Dass CSU-Chef Horst Seehofer die Sorge um eine Abwanderung der Wähler in Richtung AfD umtreibt, ist bereits seit seinen Veränderungen an der Parteispitze klar. Er machte ausgerechnet Peter Gauweiler zum stellvertretenden CSU-Vorsitzenden und ließ ihn beim Politischen Aschermittwoch in Passau als Hauptredner krachledern gegen Europa keilen. Gauweiler war gegen die Euro-Politik von Bundeskanzlerin Angela Merkel (CDU) sogar vors Verfassungsgericht gezogen und hatte im Bundestag wiederholt gegen ihren Kurs gestimmt.
Nun baut im Auftrag Seehofers auch sein Generalsekretär Andreas Scheuer klare Fronten zwischen Bayern und Brüssel auf. Seine Formel für den Wahlkampf: "Unser Ja zu Europa hat ein dickes Aber." Tatsächlich gehen im 15-Seiten-Programm nach einem Bekenntnis zu den Errungenschaften der Europäischen Union als "größtes Friedenswerk" die CSU-Signale reihenweise auf Rot. "Alles, was die Menschen vor Ort angeht - vom Nahverkehr bis zum Trinkwasser -, soll vor europäischen Eingriffen geschützt werden", heißt es im "Europaplan".

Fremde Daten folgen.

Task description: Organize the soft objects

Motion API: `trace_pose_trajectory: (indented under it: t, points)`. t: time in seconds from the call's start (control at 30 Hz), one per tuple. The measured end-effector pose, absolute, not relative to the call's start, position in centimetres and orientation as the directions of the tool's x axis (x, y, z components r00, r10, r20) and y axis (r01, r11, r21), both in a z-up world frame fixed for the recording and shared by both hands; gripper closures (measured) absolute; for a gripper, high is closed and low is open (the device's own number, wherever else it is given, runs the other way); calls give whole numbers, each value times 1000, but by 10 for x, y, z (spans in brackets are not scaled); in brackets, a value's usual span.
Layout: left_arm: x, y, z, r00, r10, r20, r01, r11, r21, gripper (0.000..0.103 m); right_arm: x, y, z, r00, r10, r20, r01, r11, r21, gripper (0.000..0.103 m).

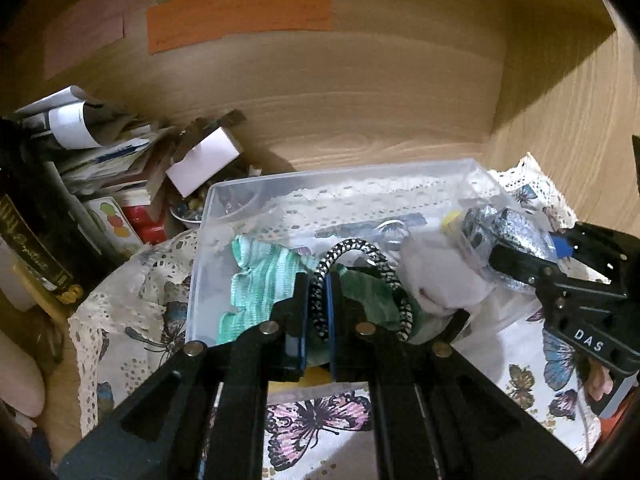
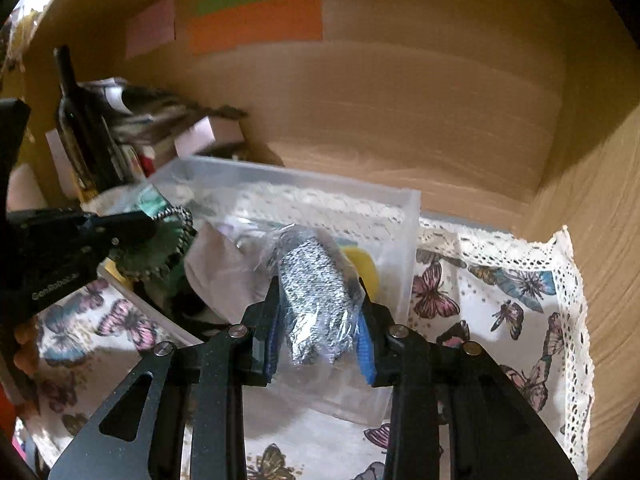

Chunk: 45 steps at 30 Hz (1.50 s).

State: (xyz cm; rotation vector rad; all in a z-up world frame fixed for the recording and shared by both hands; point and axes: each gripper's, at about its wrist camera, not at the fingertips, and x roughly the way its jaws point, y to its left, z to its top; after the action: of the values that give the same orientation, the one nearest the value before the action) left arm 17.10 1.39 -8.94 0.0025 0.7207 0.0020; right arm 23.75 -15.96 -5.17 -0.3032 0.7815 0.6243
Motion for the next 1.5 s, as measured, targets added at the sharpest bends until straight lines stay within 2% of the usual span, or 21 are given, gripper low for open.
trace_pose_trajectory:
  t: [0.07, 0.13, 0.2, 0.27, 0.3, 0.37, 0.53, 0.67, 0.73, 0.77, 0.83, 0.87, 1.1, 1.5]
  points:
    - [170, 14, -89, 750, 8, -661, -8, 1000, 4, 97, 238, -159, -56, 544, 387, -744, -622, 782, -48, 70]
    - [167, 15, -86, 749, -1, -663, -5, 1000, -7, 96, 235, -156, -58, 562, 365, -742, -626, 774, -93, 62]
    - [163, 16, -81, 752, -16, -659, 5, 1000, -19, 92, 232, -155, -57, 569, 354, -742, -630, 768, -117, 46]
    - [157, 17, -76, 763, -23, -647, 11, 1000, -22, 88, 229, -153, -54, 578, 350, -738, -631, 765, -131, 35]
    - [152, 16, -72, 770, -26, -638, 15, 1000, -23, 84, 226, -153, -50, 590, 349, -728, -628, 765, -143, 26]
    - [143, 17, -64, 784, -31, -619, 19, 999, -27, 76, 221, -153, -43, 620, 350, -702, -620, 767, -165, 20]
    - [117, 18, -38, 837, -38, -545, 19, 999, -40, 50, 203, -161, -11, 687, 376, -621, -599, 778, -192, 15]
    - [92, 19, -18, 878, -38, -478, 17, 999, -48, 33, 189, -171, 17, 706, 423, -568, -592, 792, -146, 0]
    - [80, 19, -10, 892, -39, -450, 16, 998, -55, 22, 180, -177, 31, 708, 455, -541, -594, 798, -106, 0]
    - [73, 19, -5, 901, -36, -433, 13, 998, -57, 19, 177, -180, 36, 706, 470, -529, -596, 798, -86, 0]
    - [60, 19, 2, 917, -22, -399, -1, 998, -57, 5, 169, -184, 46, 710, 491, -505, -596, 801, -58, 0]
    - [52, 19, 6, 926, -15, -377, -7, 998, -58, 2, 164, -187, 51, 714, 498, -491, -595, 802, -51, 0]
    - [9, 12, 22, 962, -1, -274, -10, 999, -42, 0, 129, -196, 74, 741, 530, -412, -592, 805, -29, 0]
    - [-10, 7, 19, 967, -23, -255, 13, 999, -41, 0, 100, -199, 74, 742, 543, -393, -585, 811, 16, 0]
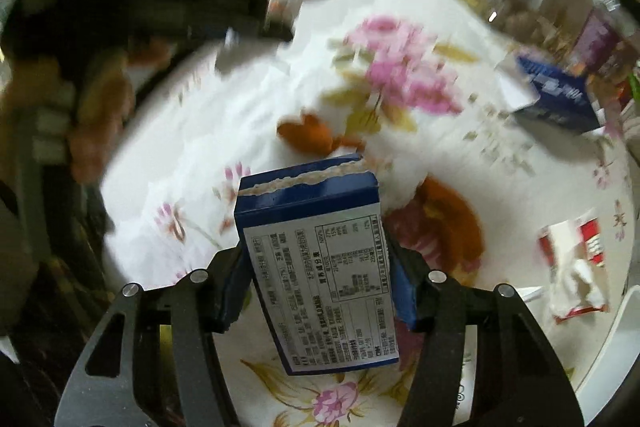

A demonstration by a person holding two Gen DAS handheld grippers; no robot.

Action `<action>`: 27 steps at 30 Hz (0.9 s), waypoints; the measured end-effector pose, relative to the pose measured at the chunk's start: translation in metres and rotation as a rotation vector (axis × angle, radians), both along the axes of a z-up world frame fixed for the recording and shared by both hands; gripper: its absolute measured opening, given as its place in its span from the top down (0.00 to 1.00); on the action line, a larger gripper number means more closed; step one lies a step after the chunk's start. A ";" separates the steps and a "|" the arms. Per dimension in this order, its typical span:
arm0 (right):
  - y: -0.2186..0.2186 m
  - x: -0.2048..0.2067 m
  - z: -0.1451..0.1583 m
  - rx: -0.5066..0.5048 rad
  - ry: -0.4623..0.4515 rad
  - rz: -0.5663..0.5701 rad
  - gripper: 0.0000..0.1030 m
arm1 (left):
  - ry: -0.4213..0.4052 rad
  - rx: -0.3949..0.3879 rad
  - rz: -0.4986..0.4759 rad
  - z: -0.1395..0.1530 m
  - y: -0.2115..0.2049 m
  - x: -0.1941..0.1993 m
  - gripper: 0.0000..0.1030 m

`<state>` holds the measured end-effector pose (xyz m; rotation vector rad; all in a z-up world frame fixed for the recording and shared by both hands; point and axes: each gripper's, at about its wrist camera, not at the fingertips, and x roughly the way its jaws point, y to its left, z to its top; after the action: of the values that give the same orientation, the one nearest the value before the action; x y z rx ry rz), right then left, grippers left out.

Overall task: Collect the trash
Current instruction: 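Grasp the white tissue bundle with the left tool while the right tool grasps the blue carton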

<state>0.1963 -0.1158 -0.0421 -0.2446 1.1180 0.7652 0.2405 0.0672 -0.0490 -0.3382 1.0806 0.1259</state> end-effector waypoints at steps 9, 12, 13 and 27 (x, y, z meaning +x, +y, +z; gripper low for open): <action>-0.031 0.014 0.042 0.141 -0.222 -0.188 0.45 | -0.130 0.100 0.074 0.032 -0.020 -0.023 0.73; -0.043 0.017 0.051 0.170 -0.266 -0.260 0.45 | -0.189 0.149 0.123 0.045 -0.026 -0.034 0.73; -0.048 0.017 0.055 0.171 -0.289 -0.283 0.45 | -0.208 0.164 0.135 0.050 -0.028 -0.038 0.73; -0.082 0.005 0.087 0.198 -0.491 -0.490 0.45 | -0.364 0.329 0.243 0.083 -0.077 -0.081 0.73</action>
<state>0.2009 -0.1982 0.0446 0.0165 0.5920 0.3431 0.1592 -0.0097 0.0341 -0.1839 0.6413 0.4370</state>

Als wäre die Europäische Union so etwas wie der Hort allen Übels, fordern die Christsozialen einen "Zuständigkeitsstopp für die EU", beschwören das Ende der "Brüsseler Regulierungswut" und setzen sich mit der "erstickenden Flut von Bürokratie aus Brüssel" auseinander. Ein wenig weichgespült ist das Migrationspapier vom Jahresanfang, als die Partei ankündigte: "Wer betrügt, der fliegt." In der Sache bleiben sie aber dabei: "Wer ungerechtfertigt Sozialleistungen abruft, soll Deutschland verlassen und darf nicht wieder einreisen", heißt es nun.
Schon in den Bundestagswahlkampf waren CDU und CSU mit gegensätzlichen Konzepten gestartet. Die Merkel-CDU versuchte es mit thematischer Umarmung und dem Gefühl, dass Deutschland schon bei ihr in sicheren Händen sei. So ist auch der jetzige CDU-Wahlkampf angelegt. Dagegen ritt die CSU konsequent Attacke. Im September vergangenen Jahres ließ sich das unterschiedliche Vorgehen noch damit erklären, dass es der CSU zuallererst um die bayerischen Landtagswahlen ging, die eine Woche vor der Bundestagswahl lagen. Jetzt wird aber am selben Tag gewählt.
Kritik an den europakritischen Passagen im CSU-Programm für die Europawahl kommt auch von der SPD-Spitze. "Klar ist nur, dass dies niemals gemeinsame Position einer Regierung sein kann, an der die SPD beteiligt ist", sagte der stellvertretende SPD-Vorsitzende Ralf Stegner unserer Zeitung. Anpassung an die Inhalte sei "kein geeignetes Rezept gegen rechte Konkurrenz".